What constitutes Homo sapiens? Morphology versus received wisdom

Although Linnaeus coined Homo sapiens in 1735, it was Blumenbach forty
years later who provided the first morphological definition of the species.
Since humans were not then allowed to be ante-Diluvian, his effort applied
to the genus, as well. After the Feldhofer Grotto Neanderthal disproved
this creationist notion, and human–fossil hunting became legitimate, new
specimens were allocated either to sapiens or new species within Homo, or
even to new species within new genera. Yet as these taxonomic acts
reflected the morphological differences between specimens, they failed to
address the question: What constitutes H. sapiens? When in 1950 Mayr
collapsed all human fossils into Homo, he not only denied humans a diverse
evolutionary past, he also shifted the key to identifying its species from
morphology to geological age – a practice most paleoanthropologists still
follow. Thus, for example, H. erectus is the species that preceded H.
sapiens, and H. sapiens is the species into which H. erectus morphed. In
order to deal with a growing morass of morphologically dissimilar
specimens, the non-taxonomic terms “archaic” (AS) and “anatomically modern”

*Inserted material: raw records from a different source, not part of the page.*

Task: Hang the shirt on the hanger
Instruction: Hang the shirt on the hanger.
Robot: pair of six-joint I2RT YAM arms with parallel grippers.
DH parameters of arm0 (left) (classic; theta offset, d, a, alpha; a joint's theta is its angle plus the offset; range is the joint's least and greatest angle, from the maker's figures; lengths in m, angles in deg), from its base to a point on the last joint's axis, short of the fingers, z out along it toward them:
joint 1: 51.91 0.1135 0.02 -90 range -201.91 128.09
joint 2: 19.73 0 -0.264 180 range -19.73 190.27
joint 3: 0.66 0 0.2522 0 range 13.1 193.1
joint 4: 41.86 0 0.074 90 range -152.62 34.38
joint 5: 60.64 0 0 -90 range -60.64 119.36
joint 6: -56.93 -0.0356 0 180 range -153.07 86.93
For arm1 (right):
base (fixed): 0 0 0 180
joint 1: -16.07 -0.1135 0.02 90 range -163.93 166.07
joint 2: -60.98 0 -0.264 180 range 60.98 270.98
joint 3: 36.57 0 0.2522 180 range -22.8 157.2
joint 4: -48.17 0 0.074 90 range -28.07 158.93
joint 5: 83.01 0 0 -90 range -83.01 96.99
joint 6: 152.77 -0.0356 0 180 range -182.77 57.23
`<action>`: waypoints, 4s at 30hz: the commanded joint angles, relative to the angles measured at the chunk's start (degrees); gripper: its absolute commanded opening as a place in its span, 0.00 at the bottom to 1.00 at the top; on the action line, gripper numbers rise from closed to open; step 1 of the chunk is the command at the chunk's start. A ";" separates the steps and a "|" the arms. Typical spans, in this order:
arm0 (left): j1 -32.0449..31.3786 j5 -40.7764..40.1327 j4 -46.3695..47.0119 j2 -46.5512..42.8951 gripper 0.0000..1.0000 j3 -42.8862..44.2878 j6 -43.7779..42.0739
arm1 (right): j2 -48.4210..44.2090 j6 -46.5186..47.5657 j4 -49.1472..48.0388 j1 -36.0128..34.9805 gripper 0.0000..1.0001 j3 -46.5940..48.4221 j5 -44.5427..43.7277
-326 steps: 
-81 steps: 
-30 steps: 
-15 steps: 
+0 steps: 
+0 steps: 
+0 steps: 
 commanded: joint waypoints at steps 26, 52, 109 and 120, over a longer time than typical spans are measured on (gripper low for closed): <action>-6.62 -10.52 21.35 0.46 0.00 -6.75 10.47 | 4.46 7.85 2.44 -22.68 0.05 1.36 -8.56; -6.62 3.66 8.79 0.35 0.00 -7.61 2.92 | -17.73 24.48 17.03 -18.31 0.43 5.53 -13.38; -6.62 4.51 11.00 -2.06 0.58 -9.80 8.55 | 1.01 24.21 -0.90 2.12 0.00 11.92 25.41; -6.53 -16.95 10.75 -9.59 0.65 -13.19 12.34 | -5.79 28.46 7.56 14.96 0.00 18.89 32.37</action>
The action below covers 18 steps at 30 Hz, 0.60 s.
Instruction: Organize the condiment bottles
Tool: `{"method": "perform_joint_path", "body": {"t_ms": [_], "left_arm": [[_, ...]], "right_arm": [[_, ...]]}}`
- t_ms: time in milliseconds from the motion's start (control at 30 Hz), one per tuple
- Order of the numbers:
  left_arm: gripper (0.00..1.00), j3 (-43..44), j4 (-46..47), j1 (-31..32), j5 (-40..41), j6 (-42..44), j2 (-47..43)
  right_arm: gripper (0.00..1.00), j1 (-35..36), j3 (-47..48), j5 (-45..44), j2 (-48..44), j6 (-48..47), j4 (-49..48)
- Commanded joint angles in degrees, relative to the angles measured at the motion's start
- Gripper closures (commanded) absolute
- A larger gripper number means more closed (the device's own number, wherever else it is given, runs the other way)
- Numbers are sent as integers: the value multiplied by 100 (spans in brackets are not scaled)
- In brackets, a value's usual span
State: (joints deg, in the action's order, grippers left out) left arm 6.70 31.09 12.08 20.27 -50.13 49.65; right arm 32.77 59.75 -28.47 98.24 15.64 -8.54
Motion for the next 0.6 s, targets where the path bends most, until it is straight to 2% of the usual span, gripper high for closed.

(AMS) were introduced to distinguish between the earlier and later versions
of H. sapiens, thereby making the species impossible to define. In
attempting to disentangle fact from scenario, I begin from the beginning,
trying to delineate features that may be distinctive of extant humans (ES),
and then turning to the fossils that have been included in the species.
With the exception of Upper Paleolithic humans – e.g. from Cro-Magnon,
Dolni Vestonice, Mladeč – I argue that many specimens regarded as AMS, and
all those deemed AS, are not H. sapiens. The features these AMS do share
with ES suggest the existence of a sapiens clade. Further, restudy of
near-recent fossils, especially from southwestern China (~11-14.5 ka),
reinforces what discoveries such as H. floresiensis indicate: “If it’s
recent, it’s not necessarily H. sapiens”.